According to the aforementioned sources, despite the fact that there are already three names on the table, the two candidates for the TC are not expected to emerge from this afternoon's meeting, which would mean postponing the negotiations and the eventual appointment to 2023, because --of fail this Tuesday-- it is not expected to take up the matter again in the ordinary plenary session set for Thursday.

This afternoon's debate will take place just 24 hours after the Constitutional Court has suspended the parliamentary process, already in the Senate, of the two amendments that modify the system of election and arrival of candidates to the TC to achieve its renewal.

This urgent meeting was convened last week at the request of nine of the ten conservative members of the CGPJ, after correcting the formal error pointed out to them by the interim president of the Council, Rafael Mozo, who initially refused to convene the extraordinary plenary session because these nine members did not propose any candidate.

The sources consulted by Europa Press explain that, with this movement, the conservative members intended to force their progressive colleagues to withdraw Bandrés's candidacy so that they would support Lucas, who was on the first list of nine applicants released by the progressive members. last October.

And this because the reform proposed by PSOE and Unidas Podemos (UP), in two amendments to the bill that repeals sedition, would change the 'modus operandi', going from a majority of three fifths (11 of the 18 votes at stake ) to a simple one, which would favor the election of the two candidates with the most votes for each block, in the case of the progressive sector: Bandrés.

Faced with the haste of the conservative members, their progressive peers - who until the proposed reform urged proceeding with the two appointments to the TC - now advocated waiting not only for the ordinary plenary session on December 22 in the CGPJ, but even for that the Cortes Generales approved the change of system to vote now with the new rules.

However, the decision adopted on Monday night by the TC, after more than nine hours of intense debate between its eleven magistrates, could lead to another exchange of roles between the two currents of the CGPJ, according to the aforementioned sources.

The conservative majority of the Constitutional Court, made up of six magistrates, agreed to stop the parliamentary processing of both amendments, thus estimating the very precautionary measures requested by the PP in its appeal against the aforementioned reform.

This is an unprecedented decision of the TC -in its more than 40 years of history it had never urgently suspended a parliamentary debate in the Cortes Generales-, which could now lead the conservative block of the CGPJ to slow down and the progressive wing to speed up.

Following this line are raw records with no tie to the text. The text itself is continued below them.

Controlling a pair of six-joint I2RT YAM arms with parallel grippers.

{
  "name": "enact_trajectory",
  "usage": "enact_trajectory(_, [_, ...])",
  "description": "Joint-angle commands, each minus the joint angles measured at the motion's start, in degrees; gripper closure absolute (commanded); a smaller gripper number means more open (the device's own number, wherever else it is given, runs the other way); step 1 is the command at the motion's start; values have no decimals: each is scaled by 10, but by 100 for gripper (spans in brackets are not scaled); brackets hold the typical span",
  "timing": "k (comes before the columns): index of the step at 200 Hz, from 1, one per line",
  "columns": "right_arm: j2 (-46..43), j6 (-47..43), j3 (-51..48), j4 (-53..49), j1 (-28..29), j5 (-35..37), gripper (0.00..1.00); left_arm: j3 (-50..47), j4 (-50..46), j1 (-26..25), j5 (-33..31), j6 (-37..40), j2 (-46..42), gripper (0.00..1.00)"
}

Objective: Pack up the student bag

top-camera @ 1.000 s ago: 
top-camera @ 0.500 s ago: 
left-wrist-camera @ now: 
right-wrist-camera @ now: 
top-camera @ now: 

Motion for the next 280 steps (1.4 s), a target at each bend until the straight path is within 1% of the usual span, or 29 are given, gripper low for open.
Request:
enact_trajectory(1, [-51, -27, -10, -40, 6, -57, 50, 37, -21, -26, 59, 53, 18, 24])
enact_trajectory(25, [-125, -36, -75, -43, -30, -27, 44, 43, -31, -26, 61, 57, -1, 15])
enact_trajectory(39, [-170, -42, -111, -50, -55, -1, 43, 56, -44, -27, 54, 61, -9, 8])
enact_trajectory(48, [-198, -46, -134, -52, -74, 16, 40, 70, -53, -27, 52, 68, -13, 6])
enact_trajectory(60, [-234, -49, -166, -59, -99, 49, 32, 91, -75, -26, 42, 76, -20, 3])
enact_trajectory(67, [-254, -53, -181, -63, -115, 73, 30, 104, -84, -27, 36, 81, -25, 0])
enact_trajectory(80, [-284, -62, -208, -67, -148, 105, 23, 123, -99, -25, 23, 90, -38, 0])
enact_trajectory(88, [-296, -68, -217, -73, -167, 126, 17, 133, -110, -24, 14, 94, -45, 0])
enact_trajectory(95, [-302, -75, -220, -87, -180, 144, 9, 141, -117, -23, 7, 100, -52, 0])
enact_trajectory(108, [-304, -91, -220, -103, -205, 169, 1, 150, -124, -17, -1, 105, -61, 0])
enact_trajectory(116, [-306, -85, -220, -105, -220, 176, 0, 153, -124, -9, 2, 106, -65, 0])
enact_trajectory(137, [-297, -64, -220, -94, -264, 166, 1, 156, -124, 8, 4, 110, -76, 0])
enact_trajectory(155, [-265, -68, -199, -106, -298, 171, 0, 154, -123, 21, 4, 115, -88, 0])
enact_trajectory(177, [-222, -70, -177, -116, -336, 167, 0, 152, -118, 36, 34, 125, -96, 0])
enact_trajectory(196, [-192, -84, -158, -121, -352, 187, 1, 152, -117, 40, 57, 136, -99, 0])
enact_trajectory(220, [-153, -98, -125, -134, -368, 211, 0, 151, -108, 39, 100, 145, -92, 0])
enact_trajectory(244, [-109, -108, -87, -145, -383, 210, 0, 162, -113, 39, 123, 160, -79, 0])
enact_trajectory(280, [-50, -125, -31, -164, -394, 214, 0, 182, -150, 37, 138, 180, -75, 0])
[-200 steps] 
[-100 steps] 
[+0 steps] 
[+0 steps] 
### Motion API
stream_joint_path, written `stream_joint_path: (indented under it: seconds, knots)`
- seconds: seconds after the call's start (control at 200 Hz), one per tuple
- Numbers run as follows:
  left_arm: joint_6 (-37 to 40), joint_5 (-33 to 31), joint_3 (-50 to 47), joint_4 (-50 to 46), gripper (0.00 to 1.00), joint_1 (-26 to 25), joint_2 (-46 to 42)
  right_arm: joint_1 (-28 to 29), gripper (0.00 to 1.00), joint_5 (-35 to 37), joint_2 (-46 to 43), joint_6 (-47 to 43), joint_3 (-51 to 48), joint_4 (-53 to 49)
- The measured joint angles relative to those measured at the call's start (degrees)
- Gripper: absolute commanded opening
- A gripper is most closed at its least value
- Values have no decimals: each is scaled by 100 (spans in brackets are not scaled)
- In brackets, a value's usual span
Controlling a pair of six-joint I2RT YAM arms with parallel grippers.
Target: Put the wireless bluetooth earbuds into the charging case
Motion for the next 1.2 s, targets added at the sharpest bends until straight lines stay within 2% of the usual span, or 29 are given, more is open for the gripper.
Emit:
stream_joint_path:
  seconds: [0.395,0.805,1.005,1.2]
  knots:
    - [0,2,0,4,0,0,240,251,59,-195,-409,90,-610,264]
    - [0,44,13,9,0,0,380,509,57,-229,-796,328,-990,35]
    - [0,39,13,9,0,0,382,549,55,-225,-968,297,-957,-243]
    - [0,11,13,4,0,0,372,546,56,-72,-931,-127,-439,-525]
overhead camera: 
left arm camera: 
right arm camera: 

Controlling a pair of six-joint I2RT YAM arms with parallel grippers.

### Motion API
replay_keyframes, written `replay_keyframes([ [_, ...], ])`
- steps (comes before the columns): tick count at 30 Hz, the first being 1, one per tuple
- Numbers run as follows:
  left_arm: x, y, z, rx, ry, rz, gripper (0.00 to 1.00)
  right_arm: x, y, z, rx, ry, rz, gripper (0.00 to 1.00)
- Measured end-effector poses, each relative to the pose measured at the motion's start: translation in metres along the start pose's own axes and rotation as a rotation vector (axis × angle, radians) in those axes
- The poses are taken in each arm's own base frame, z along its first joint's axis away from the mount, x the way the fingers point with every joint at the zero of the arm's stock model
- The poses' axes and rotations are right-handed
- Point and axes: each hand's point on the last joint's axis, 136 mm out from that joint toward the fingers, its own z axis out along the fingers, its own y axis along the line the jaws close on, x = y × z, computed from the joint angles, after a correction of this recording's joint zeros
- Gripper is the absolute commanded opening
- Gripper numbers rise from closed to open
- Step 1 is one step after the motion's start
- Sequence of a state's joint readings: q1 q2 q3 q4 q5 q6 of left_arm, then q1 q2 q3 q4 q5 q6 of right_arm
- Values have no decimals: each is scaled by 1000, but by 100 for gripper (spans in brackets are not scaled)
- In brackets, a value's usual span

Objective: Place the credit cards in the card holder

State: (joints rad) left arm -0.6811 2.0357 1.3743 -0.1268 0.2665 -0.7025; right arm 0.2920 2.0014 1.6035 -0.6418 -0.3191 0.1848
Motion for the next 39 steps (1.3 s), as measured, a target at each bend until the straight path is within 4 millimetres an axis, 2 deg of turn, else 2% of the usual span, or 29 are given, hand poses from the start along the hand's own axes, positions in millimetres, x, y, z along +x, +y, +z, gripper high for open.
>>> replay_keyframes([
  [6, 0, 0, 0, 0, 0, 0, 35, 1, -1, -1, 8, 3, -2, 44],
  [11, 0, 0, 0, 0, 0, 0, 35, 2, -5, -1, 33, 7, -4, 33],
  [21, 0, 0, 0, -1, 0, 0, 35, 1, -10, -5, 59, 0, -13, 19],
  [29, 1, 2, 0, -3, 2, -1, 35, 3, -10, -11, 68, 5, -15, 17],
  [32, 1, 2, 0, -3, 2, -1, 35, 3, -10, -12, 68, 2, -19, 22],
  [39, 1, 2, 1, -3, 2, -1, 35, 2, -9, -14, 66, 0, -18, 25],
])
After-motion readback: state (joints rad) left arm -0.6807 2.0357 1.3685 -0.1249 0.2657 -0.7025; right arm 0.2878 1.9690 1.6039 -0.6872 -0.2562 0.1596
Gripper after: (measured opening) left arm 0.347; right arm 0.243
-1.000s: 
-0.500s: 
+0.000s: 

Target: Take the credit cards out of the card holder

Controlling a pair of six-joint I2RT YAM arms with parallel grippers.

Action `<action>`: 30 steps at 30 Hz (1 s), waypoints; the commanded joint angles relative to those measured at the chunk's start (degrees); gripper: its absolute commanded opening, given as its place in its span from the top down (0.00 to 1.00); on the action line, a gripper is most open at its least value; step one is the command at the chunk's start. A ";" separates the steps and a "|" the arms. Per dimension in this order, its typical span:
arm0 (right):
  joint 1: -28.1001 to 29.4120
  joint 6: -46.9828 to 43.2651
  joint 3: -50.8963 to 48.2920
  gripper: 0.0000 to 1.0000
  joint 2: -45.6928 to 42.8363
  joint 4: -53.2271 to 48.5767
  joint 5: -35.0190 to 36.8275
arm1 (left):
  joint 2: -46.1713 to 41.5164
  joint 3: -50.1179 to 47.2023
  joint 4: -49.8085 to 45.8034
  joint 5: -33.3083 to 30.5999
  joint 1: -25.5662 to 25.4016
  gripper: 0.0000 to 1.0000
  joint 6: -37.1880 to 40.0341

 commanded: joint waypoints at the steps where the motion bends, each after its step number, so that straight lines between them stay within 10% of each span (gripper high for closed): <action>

The underlying problem is that the Constitutional Court has been waiting since June 12 for the renewal of the four magistrates who make up the third that the Constitution mandates to replace the Government and CGPJ: Pedro González-Trevijano and Antonio Narváez, appointed in their day by the Executive of Mariano Rajoy; and Juan Antonio Xiol and Santiago Martínez-Vares, appointed at the time by the governing body of the judges.

The legal doubts about the possibility that the two Moncloa candidates could take office without waiting for the two from the CGPJ led to the promotion and approval last July in Parliament of an express reform of the Organic Law of the Judiciary (LOPJ) to return to the Council his power to appoint his two applicants to the court of guarantees.

However, the negotiations within the CGPJ ran aground on December 2 due to the tacit veto of the conservative block to Bandrés, and the refusal of the progressive members to once again fatten their list of applicants (which came to have nine), which led the government parties to launch their reform proposal.